### Task instructions
Go through the listing below from the line containing "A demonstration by" to its last line, retyping each line exactly and nothing else.

### Exercise data
%%
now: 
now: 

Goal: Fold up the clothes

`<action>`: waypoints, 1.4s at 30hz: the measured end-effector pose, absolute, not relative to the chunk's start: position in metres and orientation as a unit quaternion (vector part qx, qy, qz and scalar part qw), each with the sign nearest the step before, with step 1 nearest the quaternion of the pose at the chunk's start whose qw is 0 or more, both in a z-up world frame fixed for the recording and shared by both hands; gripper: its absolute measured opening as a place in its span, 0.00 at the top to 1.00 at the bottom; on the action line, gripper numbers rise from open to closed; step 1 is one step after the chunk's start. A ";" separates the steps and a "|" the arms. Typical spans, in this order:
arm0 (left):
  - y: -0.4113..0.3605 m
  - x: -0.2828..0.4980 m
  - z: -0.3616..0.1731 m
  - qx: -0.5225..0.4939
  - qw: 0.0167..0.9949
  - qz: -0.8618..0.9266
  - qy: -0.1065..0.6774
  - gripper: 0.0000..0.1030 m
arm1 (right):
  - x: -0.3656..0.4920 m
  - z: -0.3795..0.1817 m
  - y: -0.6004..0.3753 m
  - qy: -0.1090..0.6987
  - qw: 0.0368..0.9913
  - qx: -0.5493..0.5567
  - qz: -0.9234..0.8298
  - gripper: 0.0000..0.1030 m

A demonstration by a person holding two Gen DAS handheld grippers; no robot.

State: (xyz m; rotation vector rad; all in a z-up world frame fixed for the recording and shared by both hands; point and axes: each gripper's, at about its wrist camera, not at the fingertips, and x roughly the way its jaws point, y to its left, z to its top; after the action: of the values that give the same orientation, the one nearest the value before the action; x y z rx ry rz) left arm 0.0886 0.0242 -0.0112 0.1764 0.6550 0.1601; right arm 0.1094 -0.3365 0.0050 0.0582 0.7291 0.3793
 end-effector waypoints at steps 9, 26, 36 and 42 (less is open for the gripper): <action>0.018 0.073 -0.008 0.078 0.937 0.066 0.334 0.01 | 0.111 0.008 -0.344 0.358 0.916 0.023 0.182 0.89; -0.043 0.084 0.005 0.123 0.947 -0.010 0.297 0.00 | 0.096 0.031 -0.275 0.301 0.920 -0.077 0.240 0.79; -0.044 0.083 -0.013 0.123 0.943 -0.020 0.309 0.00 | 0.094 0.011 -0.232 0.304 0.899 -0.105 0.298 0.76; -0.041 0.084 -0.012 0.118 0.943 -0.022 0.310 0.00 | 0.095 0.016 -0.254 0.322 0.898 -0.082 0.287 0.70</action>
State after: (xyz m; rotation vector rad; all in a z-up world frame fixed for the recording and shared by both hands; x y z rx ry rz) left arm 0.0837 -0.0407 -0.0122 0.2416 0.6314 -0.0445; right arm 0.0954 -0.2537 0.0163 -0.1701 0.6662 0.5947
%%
### Task response
A demonstration by a person holding two Gen DAS handheld grippers; no robot.

State: (xyz m; rotation vector rad; all in a z-up world frame fixed for the recording and shared by both hands; point and axes: each gripper's, at about its wrist camera, not at the fingertips, and x roughly the way its jaws point, y to its left, z to its top; after the action: of the values that give the same orientation, the one nearest the value before the action; x y z rx ry rz) left arm 0.0886 0.0242 -0.0112 0.1764 0.6550 0.1601; right arm 0.1094 -0.3365 0.0050 0.0582 0.7291 0.3793
 end-effector waypoints at steps 9, 26, 36 and 42 (less is open for the gripper): <action>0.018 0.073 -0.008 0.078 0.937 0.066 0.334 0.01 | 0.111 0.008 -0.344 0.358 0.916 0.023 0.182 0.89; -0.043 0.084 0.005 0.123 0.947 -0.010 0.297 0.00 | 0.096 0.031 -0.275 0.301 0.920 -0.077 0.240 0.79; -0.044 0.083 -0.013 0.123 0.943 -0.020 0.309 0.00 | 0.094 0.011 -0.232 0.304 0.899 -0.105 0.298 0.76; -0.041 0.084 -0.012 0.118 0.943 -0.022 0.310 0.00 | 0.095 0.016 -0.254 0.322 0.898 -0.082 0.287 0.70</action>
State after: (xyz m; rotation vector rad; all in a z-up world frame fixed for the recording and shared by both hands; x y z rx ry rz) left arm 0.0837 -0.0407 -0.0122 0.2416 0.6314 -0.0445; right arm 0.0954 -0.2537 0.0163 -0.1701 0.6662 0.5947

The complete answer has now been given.